_INSTRUCTIONS TO FOLLOW:_ Each line that includes "patterned" must be copied from the records.

_INPUT FOR THIS TASK:_
▽

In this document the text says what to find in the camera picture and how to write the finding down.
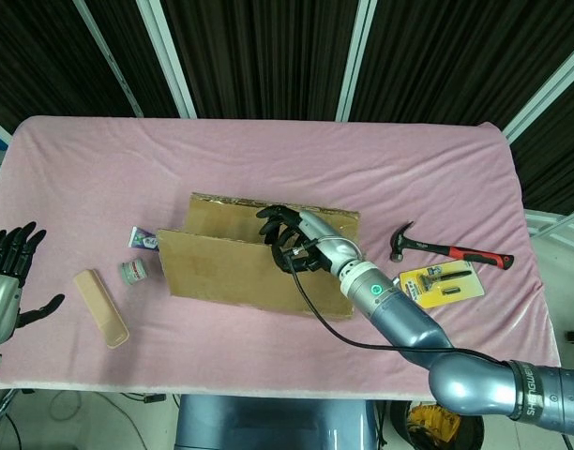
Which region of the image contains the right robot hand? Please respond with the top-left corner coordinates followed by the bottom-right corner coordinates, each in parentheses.
top-left (256, 203), bottom-right (363, 278)

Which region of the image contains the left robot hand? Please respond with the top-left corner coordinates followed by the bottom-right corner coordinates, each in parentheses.
top-left (0, 222), bottom-right (66, 347)

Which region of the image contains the cardboard box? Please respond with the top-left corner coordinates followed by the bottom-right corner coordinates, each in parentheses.
top-left (156, 191), bottom-right (362, 322)

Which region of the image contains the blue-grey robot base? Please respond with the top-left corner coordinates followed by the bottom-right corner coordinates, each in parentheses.
top-left (174, 393), bottom-right (377, 450)

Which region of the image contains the beige plastic case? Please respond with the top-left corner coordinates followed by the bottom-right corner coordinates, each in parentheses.
top-left (72, 268), bottom-right (130, 350)

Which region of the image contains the pink tablecloth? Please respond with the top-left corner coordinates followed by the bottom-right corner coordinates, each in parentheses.
top-left (0, 114), bottom-right (564, 403)

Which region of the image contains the yellow razor blister pack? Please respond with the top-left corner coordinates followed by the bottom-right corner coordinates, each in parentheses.
top-left (398, 260), bottom-right (485, 309)

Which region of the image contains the black red claw hammer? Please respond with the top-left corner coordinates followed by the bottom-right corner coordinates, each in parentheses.
top-left (389, 221), bottom-right (515, 272)

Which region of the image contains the small white cream jar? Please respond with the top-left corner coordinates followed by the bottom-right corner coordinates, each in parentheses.
top-left (117, 260), bottom-right (148, 286)

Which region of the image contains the purple white toothpaste tube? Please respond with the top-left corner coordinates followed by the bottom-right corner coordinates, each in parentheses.
top-left (128, 226), bottom-right (160, 251)

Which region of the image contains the black floor plug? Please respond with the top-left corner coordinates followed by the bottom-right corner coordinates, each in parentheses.
top-left (122, 392), bottom-right (167, 404)

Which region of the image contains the yellow bag in bin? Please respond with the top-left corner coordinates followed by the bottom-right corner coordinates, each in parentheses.
top-left (408, 405), bottom-right (460, 444)

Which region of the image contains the black waste bin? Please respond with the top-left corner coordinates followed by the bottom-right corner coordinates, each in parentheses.
top-left (390, 400), bottom-right (485, 450)

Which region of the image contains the black right hand cable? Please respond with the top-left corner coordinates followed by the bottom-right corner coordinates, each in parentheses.
top-left (286, 247), bottom-right (513, 365)

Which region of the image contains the wide white frame post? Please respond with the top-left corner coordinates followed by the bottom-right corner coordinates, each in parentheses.
top-left (136, 0), bottom-right (198, 119)

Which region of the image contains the thin white frame post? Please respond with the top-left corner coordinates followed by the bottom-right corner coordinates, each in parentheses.
top-left (73, 0), bottom-right (144, 118)

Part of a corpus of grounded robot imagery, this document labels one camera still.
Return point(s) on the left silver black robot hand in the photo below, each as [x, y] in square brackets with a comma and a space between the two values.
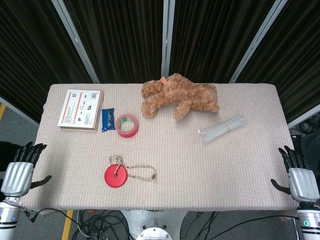
[17, 175]

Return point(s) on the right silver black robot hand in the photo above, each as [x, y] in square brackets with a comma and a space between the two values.
[303, 182]

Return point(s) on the pink sequin sewn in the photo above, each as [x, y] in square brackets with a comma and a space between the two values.
[116, 175]

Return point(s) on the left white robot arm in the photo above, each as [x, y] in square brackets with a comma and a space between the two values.
[8, 217]

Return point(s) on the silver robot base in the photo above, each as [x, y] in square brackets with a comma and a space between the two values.
[153, 225]

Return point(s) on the white orange product box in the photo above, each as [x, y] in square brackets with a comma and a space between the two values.
[81, 109]

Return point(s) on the clear plastic tube bundle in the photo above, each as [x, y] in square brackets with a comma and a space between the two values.
[222, 128]

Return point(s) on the blue snack wrapper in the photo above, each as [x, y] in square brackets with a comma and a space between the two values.
[108, 120]

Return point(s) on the red tape roll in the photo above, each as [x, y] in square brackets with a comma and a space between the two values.
[126, 125]

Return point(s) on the beige woven tablecloth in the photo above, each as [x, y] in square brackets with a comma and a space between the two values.
[162, 150]

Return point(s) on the brown plush teddy bear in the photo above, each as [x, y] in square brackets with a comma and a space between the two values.
[178, 96]

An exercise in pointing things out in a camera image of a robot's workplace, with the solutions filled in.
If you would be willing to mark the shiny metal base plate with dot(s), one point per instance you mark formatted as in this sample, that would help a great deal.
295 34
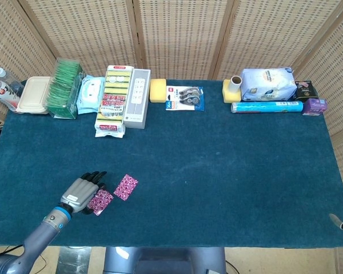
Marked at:
74 261

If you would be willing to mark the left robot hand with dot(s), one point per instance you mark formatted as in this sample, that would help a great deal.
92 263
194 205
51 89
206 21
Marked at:
78 195

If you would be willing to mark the white blue tissue bag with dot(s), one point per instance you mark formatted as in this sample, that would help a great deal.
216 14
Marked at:
268 82

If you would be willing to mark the pink patterned rectangular block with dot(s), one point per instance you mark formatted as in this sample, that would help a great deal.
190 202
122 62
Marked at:
103 201
125 187

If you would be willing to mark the black snack packet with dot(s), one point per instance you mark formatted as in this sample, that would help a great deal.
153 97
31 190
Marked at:
306 91

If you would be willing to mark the yellow sponge with paper cup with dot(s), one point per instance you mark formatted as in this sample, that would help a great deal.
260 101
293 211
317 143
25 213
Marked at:
228 95

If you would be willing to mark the yellow sponge multipack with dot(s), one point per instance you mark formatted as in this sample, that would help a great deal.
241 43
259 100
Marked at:
113 100

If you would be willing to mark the light blue wet wipes pack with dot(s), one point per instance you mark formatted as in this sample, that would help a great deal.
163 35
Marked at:
90 94

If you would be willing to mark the grey robot torso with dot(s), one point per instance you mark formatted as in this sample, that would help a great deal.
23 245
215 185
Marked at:
165 261

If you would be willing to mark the white label bottle black cap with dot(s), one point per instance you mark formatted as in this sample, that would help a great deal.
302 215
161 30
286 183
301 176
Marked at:
3 94

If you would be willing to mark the small purple box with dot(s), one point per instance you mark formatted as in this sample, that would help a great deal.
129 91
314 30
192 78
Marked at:
314 106

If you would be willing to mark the white power strip box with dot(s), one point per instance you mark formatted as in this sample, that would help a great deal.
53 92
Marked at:
137 100

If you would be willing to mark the woven bamboo folding screen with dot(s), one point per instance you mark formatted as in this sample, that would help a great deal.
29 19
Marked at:
174 34

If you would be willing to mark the correction tape blister pack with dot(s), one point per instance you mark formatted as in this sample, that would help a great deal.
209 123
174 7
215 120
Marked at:
185 97

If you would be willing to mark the clear box green tea bags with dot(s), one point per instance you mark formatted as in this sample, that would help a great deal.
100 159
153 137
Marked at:
63 91

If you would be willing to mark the white paper roll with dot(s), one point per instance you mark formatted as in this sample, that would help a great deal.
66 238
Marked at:
236 82

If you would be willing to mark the beige lidded lunch box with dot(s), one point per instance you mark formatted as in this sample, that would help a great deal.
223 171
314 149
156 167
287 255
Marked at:
32 95

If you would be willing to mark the blue plastic wrap roll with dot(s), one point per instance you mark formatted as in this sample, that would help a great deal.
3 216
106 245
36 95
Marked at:
265 107

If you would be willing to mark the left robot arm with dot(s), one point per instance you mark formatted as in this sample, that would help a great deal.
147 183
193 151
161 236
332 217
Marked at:
40 237

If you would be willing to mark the teal felt table mat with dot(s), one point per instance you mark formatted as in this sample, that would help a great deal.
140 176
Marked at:
217 171

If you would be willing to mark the clear bottle white cap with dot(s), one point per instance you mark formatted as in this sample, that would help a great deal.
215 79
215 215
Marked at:
8 80

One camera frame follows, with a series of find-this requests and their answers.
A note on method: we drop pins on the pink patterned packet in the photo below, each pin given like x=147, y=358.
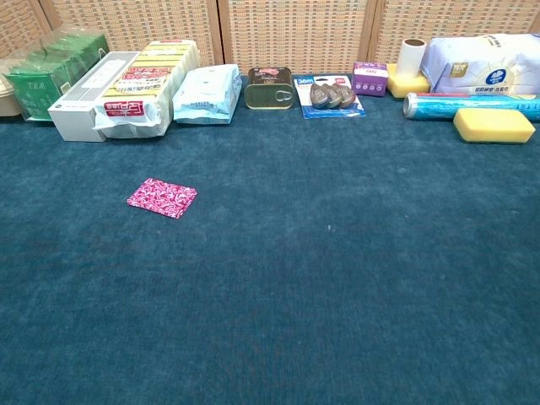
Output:
x=162, y=198

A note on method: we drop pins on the teal felt table cover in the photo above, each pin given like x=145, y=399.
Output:
x=295, y=295

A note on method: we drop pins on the gold black meat tin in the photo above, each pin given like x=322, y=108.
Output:
x=268, y=93

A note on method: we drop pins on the light blue wet wipes pack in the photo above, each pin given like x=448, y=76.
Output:
x=206, y=97

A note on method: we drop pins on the small purple box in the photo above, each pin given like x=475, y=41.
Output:
x=369, y=80

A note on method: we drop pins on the yellow sponge multipack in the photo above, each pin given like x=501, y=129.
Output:
x=143, y=88

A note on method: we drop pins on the woven rattan screen panel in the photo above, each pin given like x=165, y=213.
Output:
x=464, y=17
x=126, y=25
x=17, y=25
x=295, y=34

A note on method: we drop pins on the yellow sponge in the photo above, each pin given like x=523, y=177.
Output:
x=493, y=124
x=405, y=86

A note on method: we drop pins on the blue food wrap roll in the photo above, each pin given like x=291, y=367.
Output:
x=434, y=107

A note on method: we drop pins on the white paper roll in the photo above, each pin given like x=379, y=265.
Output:
x=411, y=59

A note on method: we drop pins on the white power strip box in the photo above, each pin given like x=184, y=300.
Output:
x=80, y=109

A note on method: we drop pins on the large white tissue pack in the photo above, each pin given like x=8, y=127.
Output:
x=476, y=67

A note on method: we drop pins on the clear box green tea bags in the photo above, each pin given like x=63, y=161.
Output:
x=34, y=90

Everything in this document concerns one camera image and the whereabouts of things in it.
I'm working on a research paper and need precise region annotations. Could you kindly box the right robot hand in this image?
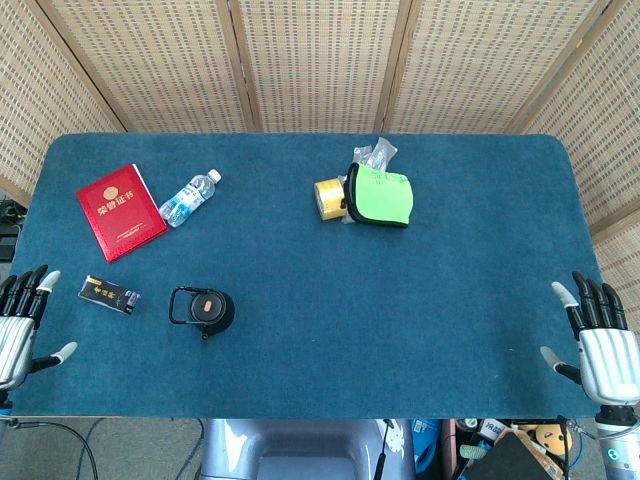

△

_EXERCISE ANSWER:_
If you would be willing to mark the pink patterned rectangular block with dot(s), one point per instance you mark formatted as in this sample, that would help a great deal.
A note on method: we drop pins on the pink patterned packet in the photo below, each pin given like x=147, y=358.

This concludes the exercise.